What is being asked
In the material below, some lines carry "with". Copy each such line.

Data block
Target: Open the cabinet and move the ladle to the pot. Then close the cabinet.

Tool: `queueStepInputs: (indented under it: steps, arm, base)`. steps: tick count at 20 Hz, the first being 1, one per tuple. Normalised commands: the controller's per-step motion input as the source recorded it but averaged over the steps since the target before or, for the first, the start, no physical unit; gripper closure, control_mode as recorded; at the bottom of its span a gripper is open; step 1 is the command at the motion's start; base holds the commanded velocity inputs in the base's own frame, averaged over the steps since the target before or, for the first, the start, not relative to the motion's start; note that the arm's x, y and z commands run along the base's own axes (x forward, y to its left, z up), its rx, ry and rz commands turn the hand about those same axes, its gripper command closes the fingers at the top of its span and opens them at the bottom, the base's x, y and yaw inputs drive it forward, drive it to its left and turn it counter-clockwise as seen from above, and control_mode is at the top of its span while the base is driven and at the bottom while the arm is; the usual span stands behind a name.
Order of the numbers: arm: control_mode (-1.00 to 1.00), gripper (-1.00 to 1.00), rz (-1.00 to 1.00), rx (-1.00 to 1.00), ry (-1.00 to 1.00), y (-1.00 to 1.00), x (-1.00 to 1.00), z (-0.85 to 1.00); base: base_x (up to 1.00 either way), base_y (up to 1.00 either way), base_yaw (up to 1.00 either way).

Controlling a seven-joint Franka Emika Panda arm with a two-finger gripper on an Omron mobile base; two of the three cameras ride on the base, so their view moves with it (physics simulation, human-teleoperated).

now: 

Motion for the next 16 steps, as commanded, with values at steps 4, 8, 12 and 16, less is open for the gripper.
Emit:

The answer
Controlling a seven-joint Franka Emika Panda arm with a two-finger gripper on an Omron mobile base; two of the three cameras ride on the base, so their view moves with it (physics simulation, human-teleoperated).
Motion for the next 16 steps, as commanded, with values at steps 4, 8, 12 and 16, less is open for the gripper.

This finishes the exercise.